In the two genotypes, the relationship between body weights and other body measurements, chest girth and keel length were best described by cubic model. The coefficient of determination (R2) varied from 98 to 99% and 97 to 99% for chest girth and keel length respectively. Body weight and keel length, chest girth and keel length only in Nera black, chest girth and keel length in Brown shaver. Linear function predicted the body weight in the same way as quadratic function. The regression coefficient associated with independent variables X and partially representing any amount of change in Y for each unit change in X had a positive value in the relationships between body weight and chest girth; body weight and keel length. The observation, therefore, of the positive value for the regression coefficient is an indication that body weight would increase with linear body dimensions (chest girth and keel length).
DISCUSSION
The results of growth traits showed increase in all body measurements of each strain as growth advances in this study. This result is in line with reports of Sonaiya et al. (1986) that age is a major determinant of growth and physiological development. Omeje and Nwosu (1986) opined that these relationships could be utilized in the genetic improvement of growth through selection. Giordani et al. (1993) also reported significant difference in the growth performance of different strains of birds.

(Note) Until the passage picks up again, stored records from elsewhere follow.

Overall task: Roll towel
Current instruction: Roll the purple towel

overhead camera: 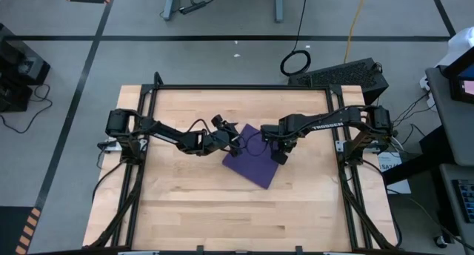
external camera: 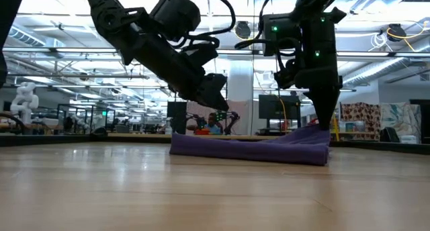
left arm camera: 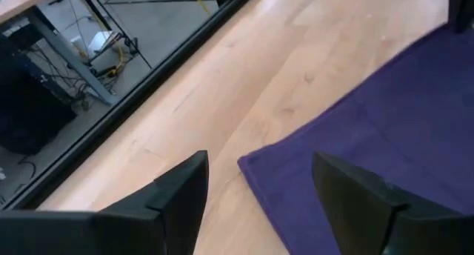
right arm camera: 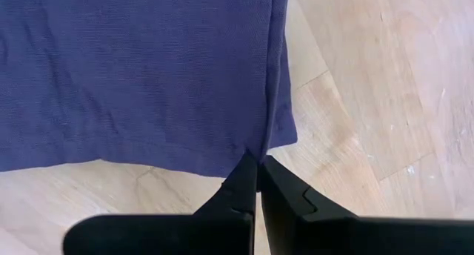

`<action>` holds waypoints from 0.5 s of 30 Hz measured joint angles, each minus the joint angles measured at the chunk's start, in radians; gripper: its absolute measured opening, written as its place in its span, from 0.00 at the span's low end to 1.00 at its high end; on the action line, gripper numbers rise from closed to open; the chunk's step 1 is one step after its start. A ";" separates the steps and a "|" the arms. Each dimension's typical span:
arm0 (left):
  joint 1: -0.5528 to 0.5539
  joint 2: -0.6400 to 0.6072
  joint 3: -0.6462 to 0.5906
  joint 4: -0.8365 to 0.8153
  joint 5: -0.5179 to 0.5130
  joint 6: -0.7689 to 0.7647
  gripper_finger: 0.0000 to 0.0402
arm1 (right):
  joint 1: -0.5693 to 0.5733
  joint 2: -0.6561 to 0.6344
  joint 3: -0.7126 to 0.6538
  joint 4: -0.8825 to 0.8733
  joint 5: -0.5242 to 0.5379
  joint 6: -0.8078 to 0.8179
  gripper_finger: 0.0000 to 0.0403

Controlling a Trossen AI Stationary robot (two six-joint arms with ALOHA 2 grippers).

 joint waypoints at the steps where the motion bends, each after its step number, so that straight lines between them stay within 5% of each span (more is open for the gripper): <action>1: 0.000 0.000 0.000 0.000 0.000 0.000 0.61 | 0.000 0.000 0.000 -0.003 0.000 0.000 0.01; 10: 0.000 0.000 0.000 0.000 0.012 -0.001 0.59 | 0.000 0.000 -0.001 -0.014 0.002 0.010 0.01; 15: 0.000 0.000 0.000 -0.010 0.049 -0.022 0.58 | 0.000 0.000 -0.001 -0.035 0.034 0.010 0.09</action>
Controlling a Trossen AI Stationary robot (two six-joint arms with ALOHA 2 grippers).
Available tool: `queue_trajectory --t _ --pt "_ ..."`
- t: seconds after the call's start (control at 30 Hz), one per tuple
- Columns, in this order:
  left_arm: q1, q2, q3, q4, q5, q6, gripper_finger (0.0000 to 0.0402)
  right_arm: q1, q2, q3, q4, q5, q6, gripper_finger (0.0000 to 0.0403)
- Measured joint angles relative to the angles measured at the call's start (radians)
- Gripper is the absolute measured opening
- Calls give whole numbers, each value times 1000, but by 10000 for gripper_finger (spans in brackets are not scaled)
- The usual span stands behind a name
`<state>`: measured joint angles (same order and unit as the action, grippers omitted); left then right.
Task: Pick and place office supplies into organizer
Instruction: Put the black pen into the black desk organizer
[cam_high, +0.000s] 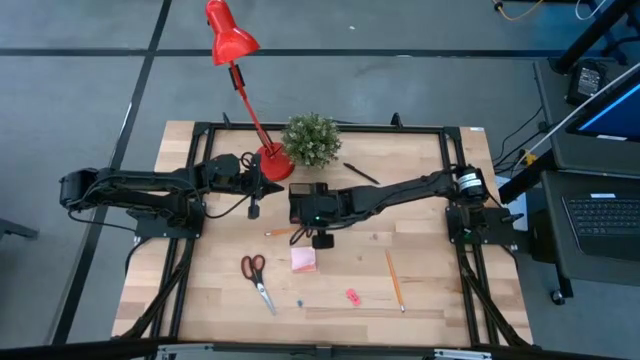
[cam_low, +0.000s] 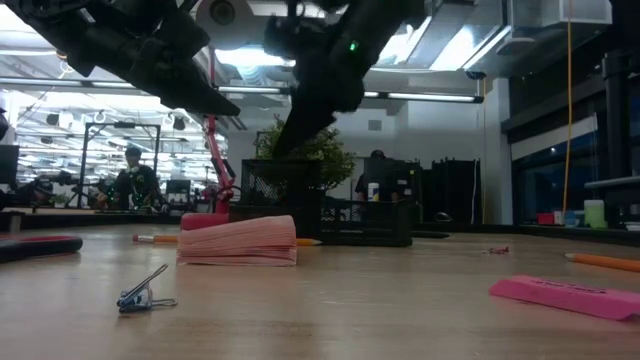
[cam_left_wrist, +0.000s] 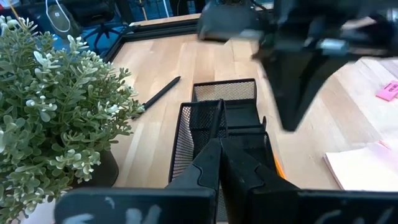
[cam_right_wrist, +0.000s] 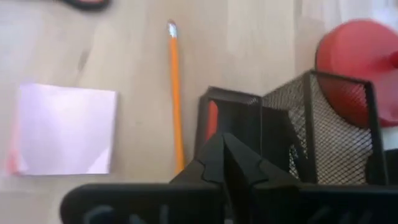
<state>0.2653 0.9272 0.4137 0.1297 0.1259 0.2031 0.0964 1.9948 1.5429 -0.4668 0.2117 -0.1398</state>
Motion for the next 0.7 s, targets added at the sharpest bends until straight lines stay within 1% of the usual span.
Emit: queue_trajectory --t 0.17,0.33,0.47,0.7 --pt "-1 0 0 0 0 -6 2 20 -73 -7 -74 80 34 4" --pt "-4 0 0 0 2 -3 1 22 -182 -97 -78 120 88 2" --pt "-4 0 0 1 3 3 2 22 -283 -236 10 123 141 2" --pt "-7 0 0 7 6 3 1 22 -454 -541 327 119 201 2"
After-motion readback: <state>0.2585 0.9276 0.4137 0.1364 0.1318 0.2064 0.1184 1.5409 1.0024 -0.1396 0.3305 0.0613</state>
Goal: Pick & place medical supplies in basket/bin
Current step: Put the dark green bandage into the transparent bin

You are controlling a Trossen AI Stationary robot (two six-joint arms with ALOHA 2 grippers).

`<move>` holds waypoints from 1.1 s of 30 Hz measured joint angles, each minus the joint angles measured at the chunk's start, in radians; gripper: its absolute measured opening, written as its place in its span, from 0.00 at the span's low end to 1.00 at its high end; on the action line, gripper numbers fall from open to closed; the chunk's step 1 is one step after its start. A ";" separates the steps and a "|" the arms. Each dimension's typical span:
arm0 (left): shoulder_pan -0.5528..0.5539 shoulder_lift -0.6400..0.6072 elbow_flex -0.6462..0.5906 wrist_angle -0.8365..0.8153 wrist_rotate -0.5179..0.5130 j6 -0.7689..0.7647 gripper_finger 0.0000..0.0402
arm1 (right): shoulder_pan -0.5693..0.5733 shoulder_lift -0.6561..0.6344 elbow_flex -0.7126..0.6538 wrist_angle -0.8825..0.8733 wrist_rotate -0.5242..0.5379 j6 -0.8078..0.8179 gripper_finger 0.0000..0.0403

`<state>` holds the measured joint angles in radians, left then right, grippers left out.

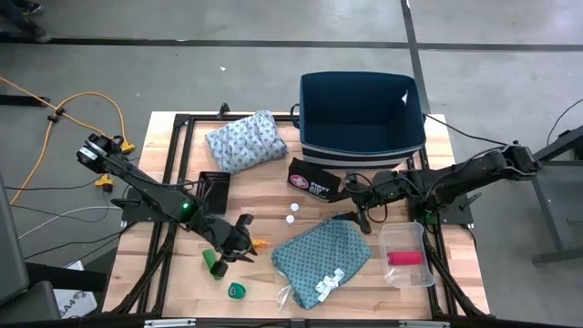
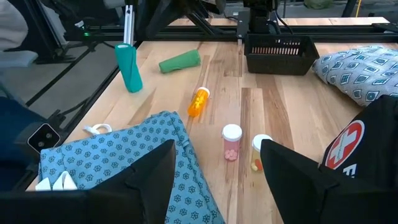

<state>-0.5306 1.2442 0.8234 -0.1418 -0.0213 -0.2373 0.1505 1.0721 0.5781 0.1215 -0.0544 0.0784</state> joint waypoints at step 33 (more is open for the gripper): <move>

The result of body weight and linear body measurements as affected by chick genotype suggests that the NB was superior to BR considered in body weight and linear body measurement. NB therefore possesses gene for faster growth than the BR strains used in this study, although they are also light strains and were bred specifically for increased egg production.
The phenotypic correlation estimates between body weight and linear body measurements as reported in this study agreed with the findings of Ezzeldin et al. (1994) who reported medium to high phenotypic correlation coefficients in body weight and body measurements in pure breed chickens and their crosses.
The growth pattern result from this study showed that it was in agreement with the conclusion of Adeniji and Ayorinde (1990) that body weight of birds can easily be predicted from any given value of six body measurements (body length, body girth, keel length, shank length, drumstick length and shank thickness) in the Cobb broiler strain using linear and stepwise regression equation. For the two genotypes, the relationship between body weight, chest girth, keel length, body length and shank length were best described by cubic function. This is in line with the findings of Adeniji and Ayorinde (1990), Monsi (1992) and Adeleke et al. (2004) who reported that increasing chest girth or keel length through selection will result in corresponding increase in body weight.
CONCLUSION
The growth traits increased with age in the two strains and NB strain was found more favoured in almost all the ages. The relationship that existed among the traits was of low-medium and negative in NB but of positive value in BR strain. Higher correlated values were obtained in BR strains at 16th week of age.
The results from the study demonstrated a positive relationship between body weight and body measurement components (chest girth and keel length) showing that increase in the growth rate of any of the components will correspondingly increase live weight gain. The study also indicated that with these strains of chicken, body weight of birds could easily be predicted from any given value of the two body measurements. Cubic growth model produced the best fit from chest girth in all the strains and age data.